The main strengths of this study include large nationwide population sampling, which was conducted in municipalities with a range of substantially different geographies, economic development, public resources, and health indicators. This study was prospective, which minimizes bias and provides stronger evidence for causality. In addition, we used a cumulative intake of FV over the cohort period, which may reflect the long-term habitual patterns of dietary behavior. Finally, this study has used a 3 day 24-h recall as a detailed dietary method to reduce measurement error, which provided precise and accurate average values for calorie intake and for foods that are consumed every day such as vegetables, but this is not precise on the individual level regarding foods that are consumed only occasionally such as fruit in this cohort. Usually, food frequency questionnaires provide good differentiation between individuals with high and low consumption of infrequently consumed food, but the averages tend to be less accurate. In our context, we were able to find a difference between the vegetable data and the fruit data because we applied the 3 day 24-h diet data collection method. The higher accuracy of food diary method is a strength in our study.

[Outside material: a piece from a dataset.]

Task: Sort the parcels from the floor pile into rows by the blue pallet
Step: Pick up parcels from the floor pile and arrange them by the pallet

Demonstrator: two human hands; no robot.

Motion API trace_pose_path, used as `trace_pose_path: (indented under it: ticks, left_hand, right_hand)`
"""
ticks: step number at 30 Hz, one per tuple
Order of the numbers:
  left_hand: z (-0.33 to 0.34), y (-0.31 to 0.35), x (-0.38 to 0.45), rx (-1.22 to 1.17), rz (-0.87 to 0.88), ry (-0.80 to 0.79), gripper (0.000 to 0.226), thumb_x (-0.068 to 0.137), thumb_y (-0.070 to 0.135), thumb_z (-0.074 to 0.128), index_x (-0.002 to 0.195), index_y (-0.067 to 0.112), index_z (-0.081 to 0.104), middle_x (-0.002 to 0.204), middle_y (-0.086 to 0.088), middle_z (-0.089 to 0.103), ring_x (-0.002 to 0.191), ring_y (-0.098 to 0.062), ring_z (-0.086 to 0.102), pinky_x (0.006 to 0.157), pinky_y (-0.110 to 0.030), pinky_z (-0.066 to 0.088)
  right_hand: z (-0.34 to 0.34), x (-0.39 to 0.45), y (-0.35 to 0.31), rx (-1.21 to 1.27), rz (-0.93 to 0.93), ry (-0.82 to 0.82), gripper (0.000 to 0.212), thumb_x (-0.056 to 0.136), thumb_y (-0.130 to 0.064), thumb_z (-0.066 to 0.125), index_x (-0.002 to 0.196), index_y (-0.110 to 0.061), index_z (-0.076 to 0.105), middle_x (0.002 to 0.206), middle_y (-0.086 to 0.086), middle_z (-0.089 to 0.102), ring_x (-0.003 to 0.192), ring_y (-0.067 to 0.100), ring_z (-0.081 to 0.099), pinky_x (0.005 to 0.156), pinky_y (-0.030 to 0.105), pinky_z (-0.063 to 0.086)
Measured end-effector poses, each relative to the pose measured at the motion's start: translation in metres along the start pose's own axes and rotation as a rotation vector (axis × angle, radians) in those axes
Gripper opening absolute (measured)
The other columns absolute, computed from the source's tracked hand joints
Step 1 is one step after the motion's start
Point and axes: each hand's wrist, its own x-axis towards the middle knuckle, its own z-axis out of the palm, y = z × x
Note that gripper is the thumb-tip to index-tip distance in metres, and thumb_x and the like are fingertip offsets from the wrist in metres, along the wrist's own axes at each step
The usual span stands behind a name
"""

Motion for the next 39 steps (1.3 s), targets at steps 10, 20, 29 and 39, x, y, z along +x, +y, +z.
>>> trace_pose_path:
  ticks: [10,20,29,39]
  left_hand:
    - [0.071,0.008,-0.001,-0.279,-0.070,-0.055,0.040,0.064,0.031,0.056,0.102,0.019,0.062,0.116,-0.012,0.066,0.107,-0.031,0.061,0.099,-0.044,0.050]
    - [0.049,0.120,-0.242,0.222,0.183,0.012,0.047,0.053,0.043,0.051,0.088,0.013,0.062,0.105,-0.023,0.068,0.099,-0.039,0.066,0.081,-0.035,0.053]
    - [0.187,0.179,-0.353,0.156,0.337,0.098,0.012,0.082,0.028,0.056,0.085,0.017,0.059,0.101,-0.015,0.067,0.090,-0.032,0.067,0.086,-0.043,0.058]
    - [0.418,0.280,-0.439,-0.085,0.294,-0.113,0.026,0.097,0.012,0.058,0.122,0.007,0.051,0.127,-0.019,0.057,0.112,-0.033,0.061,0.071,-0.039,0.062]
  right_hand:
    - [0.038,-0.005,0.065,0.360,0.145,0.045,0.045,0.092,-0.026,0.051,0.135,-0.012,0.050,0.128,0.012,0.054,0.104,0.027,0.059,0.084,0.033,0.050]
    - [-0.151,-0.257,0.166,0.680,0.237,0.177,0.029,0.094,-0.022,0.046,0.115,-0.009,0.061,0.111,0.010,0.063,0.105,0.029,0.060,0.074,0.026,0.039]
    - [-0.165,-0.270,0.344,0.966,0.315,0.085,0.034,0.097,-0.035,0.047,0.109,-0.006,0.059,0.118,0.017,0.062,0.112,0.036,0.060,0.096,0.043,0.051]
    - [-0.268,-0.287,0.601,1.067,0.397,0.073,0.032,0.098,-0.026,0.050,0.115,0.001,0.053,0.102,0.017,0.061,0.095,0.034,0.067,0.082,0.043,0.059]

The study also had several limitations. One limitation is that we did not have information on specific causes of death beyond all-cause mortality, which might be informative to test the association between FV intake and cause-specific mortality in the nationwide population. In addition, there may be some measured and unmeasured covariates that were not included in the analysis. Furthermore, there are many cooking methods and different types of FV; for example, raw vegetables are consumed more in western settings while cooked vegetables are consumed in eastern settings, which may have different implications for health and total mortality. These aspects were not reported on in this study. Finally, the different diet intakes may be indicators of different lifestyles, rather than reflecting effects of specific foods on health, so it is important for future studies to assess the different correlations with age, rural/urban, socio economic groups, and so on. Future studies could also consider including more detailed information of FV intake and linking to cause-specific mortalities.